Edtech startup Fulphil just placed in an international pitch competition

Here's how the social entrepreneurship program founded by Penn grad Tiffany Yau has shifted in its three years.

Tiffany Yau. (Photo via LinkedIn)

Following a shift to digital operations, education tech startup Fulphil recently placed in an international pitch competition for businesses aiming to solve education-related problems with innovative solutions.

University of Pennsylvania alum Tiffany Yau, a native Californian, started the company in 2018 after seeing that many of her classmates were leaving the Philly area after college to find the perfect venture for them to work at. She’d started to feel like Philly was her home and wondered: What if we could get them to stay here and work on something that was their own, and impact oriented?

So she launched Fulphil, a platform with a curriculum on social entrepreneurship — the idea that a business could operate by solving a problem within a community. By early 2019, though, she realized the product fit better with a younger crowd. She learned that high schoolers often had ideas for improving their neighborhoods or communities, but three-fifths of high schoolers weren’t introduced to the idea of entrepreneurship.

“The people closest to the problems are often closest to the solutions,” Yau told “We have a big idea of what counts as impact — third-world countries, huge ideas — that’s so far beyond reach that it feels intangible. That’s something we really want to change, is to make the idea more accessible.”

One of the first iterations of the business involved sending Fulphil reps to schools to disseminate information on entrepreneurship. But in wanting to expand the program (and for it to work in coronavirus times), the business is now primarily online, with an “E-Lab” of courses on entrepreneurship concepts like design thinking, marketing strategy, alpha-beta testing, competition and differentiation, and pitching.

Seven schools or districts now use the program, Yau said, and it offers a backend dashboard built for teachers that aligns career technical education standards with project-based learning.

High schoolers who have gone through the program have created businesses such as Twisted Spirit, an all-natural haircare brand that restores natural curls; Anubis Treats, an affordable, junk-free dog treats company; and SitterCircle, a babysitting, pet sitting and tutoring service app.

The Fulphil team is made up of four part-time employees and a handful of college interns, Yau said. The team applied to the Milken-Penn GSE Education Business Plan Competition in the spring and recently participated as one of eight finalists. They landed third place, and collected the $5,000 Osage Venture Partners Audience Choice Prize. All finalists also received $1,000 in cash and $5,000 in AWS promotional credits.
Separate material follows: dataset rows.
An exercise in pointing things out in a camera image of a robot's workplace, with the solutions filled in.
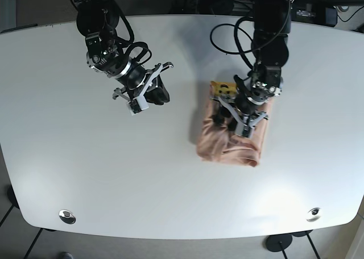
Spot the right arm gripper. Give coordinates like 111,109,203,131
111,61,173,105

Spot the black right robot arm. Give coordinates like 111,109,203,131
69,0,173,115

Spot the black round stand base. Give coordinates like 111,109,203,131
265,233,293,252

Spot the grey sneaker shoe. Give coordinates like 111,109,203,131
57,252,74,259

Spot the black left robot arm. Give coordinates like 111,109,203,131
211,0,291,139

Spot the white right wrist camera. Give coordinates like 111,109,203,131
127,96,149,115

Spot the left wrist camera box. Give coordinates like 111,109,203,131
234,123,255,139

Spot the metal table grommet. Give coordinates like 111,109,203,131
59,210,76,224
305,208,322,222

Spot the right metal table grommet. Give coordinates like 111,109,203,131
305,208,322,222

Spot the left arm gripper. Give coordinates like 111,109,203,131
210,95,268,132

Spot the left metal table grommet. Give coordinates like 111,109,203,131
59,210,76,224

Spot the peach pink T-shirt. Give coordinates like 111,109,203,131
196,99,268,167

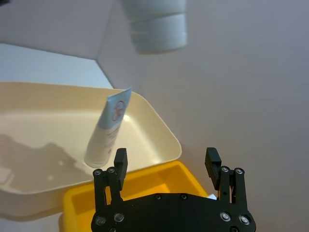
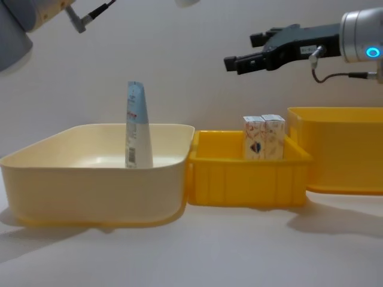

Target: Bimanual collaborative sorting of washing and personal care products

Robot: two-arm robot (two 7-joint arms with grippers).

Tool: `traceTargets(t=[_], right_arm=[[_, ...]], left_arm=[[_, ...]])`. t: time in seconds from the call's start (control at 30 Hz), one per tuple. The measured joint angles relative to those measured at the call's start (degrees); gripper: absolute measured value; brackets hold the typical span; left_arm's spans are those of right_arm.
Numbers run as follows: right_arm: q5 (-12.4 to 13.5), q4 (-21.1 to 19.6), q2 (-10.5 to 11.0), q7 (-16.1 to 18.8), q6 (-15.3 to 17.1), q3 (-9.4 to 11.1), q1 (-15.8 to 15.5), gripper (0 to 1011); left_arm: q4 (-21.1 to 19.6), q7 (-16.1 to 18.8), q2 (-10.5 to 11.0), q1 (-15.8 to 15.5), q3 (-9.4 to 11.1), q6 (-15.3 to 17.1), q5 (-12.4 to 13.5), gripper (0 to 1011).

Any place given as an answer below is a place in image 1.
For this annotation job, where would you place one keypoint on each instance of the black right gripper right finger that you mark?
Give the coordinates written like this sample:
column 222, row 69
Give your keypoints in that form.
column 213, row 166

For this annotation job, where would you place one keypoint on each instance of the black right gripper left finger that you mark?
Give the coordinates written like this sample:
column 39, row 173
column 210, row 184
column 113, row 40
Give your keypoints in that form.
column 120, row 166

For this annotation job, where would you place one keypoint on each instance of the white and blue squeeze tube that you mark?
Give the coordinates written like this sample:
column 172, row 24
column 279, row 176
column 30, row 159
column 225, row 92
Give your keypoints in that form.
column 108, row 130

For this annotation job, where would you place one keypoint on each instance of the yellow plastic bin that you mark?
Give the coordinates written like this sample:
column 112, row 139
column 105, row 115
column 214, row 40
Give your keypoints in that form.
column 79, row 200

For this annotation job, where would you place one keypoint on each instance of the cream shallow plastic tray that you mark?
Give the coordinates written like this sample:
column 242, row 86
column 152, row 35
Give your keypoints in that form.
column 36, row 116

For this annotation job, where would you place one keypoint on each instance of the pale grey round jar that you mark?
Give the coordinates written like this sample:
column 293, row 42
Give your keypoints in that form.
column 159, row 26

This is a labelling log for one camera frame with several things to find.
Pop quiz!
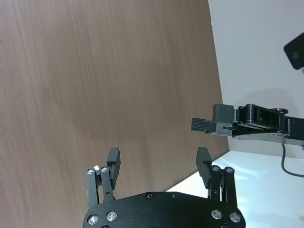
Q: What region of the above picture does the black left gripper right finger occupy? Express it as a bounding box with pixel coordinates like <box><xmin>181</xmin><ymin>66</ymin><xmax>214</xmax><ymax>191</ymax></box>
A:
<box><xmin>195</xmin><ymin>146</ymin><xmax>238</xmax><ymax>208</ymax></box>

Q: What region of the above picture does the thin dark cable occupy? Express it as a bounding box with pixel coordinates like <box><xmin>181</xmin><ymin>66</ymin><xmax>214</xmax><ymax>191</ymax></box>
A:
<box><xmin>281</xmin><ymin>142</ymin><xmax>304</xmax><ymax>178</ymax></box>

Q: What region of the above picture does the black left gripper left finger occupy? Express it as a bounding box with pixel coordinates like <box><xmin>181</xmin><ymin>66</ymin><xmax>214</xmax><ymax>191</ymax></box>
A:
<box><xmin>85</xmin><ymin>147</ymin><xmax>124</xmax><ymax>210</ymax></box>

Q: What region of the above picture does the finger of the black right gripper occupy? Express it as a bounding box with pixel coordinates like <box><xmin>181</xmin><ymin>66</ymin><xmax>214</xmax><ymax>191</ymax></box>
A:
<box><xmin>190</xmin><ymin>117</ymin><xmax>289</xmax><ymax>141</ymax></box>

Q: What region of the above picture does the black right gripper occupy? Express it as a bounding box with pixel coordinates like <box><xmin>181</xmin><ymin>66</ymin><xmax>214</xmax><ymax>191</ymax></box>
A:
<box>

The eight finalists’ apps, platforms and products speak to the needs of 2020, Catalyst @ Penn GSE Executive Director Michael Golden said in a statement.

“This year’s dramatic disruptions including the global pandemic, social justice movement, and political battles have created an urgent need to reimagine the field of education to serve all students, especially the most marginalized and at risk,” Golden said. “The 2020 EBPC Finalists have risen to the challenge to advance STEM education, social emotional learning, social entrepreneurship and much more.”